Save your bandwidth
In my quest to understand how scalable architectures are made, I have started reading all the tech talks presented by companies that work at worldwide scale. Today, I bumped into dropbox.
I won't go into their architecture details, but rather how efficiently they sync their data. What I am going to tell you might be outdated but nevertheless it is a starting point.
Ever heard of rsync utility? Neither did I until today. A great tool for keeping your folders and file in sync not just by merely diffing two files, but by employing logical optimizations.

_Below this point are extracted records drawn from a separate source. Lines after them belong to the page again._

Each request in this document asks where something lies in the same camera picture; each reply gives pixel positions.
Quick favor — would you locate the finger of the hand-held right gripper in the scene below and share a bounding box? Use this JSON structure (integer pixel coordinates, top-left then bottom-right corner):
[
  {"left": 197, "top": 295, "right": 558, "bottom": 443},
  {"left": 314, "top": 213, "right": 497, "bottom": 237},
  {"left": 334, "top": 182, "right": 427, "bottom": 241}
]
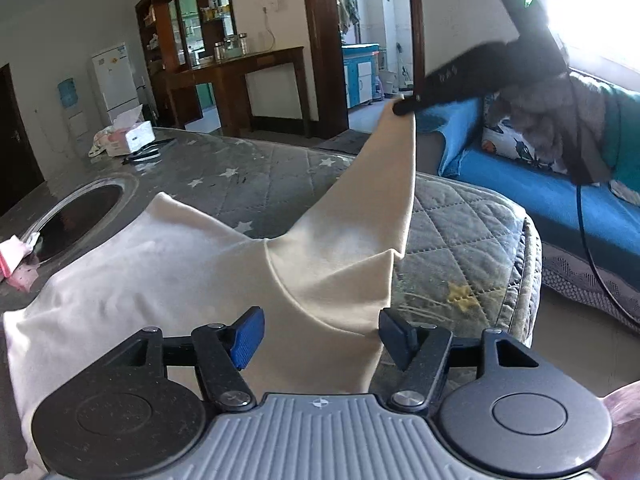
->
[{"left": 392, "top": 92, "right": 436, "bottom": 117}]

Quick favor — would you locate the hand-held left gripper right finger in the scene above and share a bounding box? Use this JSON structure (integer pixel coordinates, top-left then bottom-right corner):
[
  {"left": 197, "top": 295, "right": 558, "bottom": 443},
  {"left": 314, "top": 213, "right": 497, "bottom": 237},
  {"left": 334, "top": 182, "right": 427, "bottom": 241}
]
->
[{"left": 378, "top": 308, "right": 538, "bottom": 412}]

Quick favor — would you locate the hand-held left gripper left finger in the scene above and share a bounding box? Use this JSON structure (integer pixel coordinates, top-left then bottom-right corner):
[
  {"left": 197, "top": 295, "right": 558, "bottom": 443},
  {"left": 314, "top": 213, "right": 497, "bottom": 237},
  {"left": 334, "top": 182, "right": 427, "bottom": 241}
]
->
[{"left": 107, "top": 306, "right": 265, "bottom": 412}]

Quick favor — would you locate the cream garment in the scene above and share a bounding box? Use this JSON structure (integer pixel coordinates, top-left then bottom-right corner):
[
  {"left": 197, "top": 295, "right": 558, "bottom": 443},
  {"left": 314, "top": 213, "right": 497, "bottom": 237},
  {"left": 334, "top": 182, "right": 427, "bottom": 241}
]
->
[{"left": 2, "top": 94, "right": 420, "bottom": 478}]

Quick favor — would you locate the blue white cabinet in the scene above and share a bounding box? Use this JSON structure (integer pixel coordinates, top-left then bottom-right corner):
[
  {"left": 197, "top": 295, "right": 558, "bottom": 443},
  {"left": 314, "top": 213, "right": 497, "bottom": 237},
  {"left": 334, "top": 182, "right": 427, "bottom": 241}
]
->
[{"left": 342, "top": 42, "right": 381, "bottom": 108}]

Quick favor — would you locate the white printed pillow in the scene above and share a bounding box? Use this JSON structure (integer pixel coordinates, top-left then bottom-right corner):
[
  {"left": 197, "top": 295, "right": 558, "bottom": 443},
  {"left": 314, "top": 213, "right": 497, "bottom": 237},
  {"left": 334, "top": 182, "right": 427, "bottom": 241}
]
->
[{"left": 481, "top": 117, "right": 571, "bottom": 173}]

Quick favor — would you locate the teal cloth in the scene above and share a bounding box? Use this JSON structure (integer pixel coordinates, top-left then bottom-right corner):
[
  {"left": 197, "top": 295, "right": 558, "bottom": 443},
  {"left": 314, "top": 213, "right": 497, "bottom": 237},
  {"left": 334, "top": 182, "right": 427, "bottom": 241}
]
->
[{"left": 600, "top": 82, "right": 640, "bottom": 196}]

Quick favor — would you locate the blue sofa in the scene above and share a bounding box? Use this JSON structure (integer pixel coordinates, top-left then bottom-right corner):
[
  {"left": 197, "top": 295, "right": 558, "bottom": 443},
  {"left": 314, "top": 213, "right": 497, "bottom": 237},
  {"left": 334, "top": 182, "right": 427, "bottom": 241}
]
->
[{"left": 417, "top": 67, "right": 640, "bottom": 331}]

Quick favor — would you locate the wooden console table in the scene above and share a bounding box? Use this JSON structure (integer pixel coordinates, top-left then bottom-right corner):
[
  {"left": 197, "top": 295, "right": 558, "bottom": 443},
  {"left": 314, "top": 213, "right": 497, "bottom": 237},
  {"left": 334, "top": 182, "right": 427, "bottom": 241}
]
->
[{"left": 164, "top": 46, "right": 307, "bottom": 138}]

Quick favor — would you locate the round black built-in cooktop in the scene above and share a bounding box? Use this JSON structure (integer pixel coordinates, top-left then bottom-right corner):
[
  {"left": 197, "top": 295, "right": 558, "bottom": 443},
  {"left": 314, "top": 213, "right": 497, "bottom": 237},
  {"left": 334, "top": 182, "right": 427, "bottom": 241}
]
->
[{"left": 25, "top": 175, "right": 138, "bottom": 266}]

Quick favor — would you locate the black flat device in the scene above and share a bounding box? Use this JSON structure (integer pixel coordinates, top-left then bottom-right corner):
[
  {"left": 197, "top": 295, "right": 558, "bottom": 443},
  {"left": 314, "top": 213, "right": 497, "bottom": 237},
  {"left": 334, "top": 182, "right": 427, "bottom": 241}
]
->
[{"left": 122, "top": 137, "right": 177, "bottom": 165}]

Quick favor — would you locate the white pink tissue pack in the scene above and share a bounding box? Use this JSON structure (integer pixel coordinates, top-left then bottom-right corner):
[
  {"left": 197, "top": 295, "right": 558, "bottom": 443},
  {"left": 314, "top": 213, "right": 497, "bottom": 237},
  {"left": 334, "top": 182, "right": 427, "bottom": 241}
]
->
[{"left": 106, "top": 107, "right": 155, "bottom": 156}]

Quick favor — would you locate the floral cloth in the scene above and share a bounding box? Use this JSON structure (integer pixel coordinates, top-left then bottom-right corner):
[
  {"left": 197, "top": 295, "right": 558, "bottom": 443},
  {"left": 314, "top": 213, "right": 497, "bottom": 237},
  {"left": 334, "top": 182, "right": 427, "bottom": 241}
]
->
[{"left": 88, "top": 129, "right": 112, "bottom": 157}]

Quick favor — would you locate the person's pink clothing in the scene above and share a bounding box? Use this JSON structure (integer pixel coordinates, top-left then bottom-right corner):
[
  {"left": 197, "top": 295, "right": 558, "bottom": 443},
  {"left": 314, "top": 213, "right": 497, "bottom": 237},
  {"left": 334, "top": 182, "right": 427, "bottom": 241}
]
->
[{"left": 597, "top": 382, "right": 640, "bottom": 480}]

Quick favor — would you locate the pink white small cloth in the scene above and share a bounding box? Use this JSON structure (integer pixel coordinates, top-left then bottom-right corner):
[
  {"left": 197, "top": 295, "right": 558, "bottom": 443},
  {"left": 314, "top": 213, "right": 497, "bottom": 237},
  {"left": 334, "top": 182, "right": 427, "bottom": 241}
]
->
[{"left": 0, "top": 232, "right": 41, "bottom": 291}]

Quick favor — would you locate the wooden glass display cabinet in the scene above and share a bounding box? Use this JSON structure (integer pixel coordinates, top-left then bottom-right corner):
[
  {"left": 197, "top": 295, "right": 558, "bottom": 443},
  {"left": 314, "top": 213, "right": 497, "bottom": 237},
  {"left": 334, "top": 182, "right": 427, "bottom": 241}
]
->
[{"left": 135, "top": 0, "right": 238, "bottom": 128}]

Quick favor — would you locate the white fridge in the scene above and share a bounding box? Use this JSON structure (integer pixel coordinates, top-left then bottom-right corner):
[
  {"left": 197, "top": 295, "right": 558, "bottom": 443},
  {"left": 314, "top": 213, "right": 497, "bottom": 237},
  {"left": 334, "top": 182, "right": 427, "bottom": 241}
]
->
[{"left": 91, "top": 42, "right": 138, "bottom": 128}]

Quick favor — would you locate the dark wooden door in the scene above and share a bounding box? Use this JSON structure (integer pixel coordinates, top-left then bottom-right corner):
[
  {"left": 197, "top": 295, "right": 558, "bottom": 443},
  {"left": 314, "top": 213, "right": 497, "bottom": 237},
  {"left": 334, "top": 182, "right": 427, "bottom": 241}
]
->
[{"left": 0, "top": 63, "right": 46, "bottom": 216}]

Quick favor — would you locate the white water dispenser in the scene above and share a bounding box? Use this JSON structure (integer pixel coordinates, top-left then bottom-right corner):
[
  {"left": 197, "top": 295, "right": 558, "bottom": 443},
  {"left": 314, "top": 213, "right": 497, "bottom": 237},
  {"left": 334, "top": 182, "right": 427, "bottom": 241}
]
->
[{"left": 56, "top": 77, "right": 91, "bottom": 138}]

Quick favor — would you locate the black cable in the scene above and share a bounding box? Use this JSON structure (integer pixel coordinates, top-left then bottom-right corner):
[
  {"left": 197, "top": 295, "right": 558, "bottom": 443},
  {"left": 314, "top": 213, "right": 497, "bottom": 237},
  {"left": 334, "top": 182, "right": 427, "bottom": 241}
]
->
[{"left": 575, "top": 182, "right": 640, "bottom": 328}]

Let me ask you, how would you sync a file 1gb in size in computer A with a identical file already present in computer B? Please do me a favor of thinking and don't come back saying "Hey use rsync tool". I thought, I gave up. Giving up is okay, but at least you thought.

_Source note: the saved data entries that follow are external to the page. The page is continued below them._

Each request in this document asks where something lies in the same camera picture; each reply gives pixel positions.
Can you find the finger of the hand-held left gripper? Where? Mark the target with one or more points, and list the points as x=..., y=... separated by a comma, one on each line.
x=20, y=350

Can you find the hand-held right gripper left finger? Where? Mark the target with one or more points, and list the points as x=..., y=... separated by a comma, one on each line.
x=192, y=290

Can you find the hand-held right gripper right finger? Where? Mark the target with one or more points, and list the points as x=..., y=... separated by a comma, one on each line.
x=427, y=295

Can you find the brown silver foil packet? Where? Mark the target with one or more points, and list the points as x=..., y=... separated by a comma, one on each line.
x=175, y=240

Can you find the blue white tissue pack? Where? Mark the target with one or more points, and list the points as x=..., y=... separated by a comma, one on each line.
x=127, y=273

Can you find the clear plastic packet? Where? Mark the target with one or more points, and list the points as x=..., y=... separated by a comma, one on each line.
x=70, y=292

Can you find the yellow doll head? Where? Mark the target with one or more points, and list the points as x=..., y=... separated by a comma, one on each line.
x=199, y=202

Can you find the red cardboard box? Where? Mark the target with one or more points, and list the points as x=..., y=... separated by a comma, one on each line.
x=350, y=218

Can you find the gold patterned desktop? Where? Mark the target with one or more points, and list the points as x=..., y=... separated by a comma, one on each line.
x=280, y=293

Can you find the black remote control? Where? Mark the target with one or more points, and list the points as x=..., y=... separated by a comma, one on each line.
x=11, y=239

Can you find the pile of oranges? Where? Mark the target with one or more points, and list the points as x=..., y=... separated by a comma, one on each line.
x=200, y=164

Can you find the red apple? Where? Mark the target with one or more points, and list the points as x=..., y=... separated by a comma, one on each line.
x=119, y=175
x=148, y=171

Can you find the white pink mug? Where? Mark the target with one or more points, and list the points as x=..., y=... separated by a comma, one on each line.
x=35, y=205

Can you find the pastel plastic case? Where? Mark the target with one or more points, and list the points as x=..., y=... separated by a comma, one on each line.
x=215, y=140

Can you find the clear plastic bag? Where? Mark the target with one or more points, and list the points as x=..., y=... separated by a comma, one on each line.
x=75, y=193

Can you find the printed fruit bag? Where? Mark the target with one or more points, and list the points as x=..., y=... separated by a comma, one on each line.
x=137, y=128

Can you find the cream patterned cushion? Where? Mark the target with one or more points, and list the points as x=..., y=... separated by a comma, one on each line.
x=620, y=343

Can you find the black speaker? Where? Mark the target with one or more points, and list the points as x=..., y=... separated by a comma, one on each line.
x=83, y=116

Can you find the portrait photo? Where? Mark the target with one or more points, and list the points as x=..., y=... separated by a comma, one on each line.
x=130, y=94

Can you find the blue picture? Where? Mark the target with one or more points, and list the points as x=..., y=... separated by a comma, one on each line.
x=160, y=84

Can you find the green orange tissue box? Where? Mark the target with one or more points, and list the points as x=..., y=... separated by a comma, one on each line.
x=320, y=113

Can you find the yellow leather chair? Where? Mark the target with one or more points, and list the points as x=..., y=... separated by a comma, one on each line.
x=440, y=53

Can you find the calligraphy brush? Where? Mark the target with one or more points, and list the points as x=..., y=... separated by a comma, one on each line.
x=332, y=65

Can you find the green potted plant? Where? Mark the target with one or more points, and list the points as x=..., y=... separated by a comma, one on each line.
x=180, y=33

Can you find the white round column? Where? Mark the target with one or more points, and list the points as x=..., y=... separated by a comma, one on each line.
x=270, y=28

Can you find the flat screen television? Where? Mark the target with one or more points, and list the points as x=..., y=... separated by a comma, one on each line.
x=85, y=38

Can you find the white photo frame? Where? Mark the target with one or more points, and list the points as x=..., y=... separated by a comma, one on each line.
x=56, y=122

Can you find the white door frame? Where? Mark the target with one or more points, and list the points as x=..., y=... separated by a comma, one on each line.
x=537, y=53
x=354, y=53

Anyway, from what I've grasped here it is,
- The file is split into smaller chunks
- Two checksums of each chunk are produced, one simpler in terms of CPU (more collisions e.g. Rolling hash) and one CPU intensive (less collisions e.g. MD5)

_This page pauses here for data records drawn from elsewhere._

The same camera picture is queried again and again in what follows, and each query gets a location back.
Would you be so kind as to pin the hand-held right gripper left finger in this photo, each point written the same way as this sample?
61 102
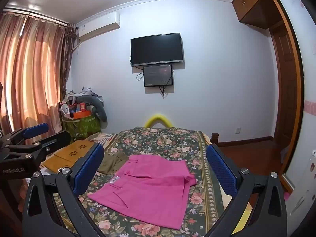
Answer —
88 170

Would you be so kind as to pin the olive pants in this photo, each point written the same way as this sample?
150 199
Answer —
112 164

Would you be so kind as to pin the pile of grey clothes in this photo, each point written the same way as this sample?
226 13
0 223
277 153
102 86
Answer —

- Rather than sending file chunks for diffing, these checksums are passed.
- First the rolling checksum is checked for equality
- If different, send the chunk
- If same, check the MD5 hash and send the chunk only if this hash is different too
The chunks are transferred with necessary elements such as which position of file this chunks belong to e.t.c. Turns out this creates an identical copy of your file and saves hell lot of bandwidth.
Directly from the man page (http://linux.die.net/man/1/rsync): "Rsync finds files that need to be transferred using a lqquick checkrq algorithm (by default) that looks for files that have changed in size or in last-modified time. Any changes in the other preserved attributes (as requested by options) are made on the destination file directly when the quick check indicates that the file's data does not need to be updated." So is rsync just looking for changed file-attributes or is it internally carrying out this small-spilt-checksum-calculations?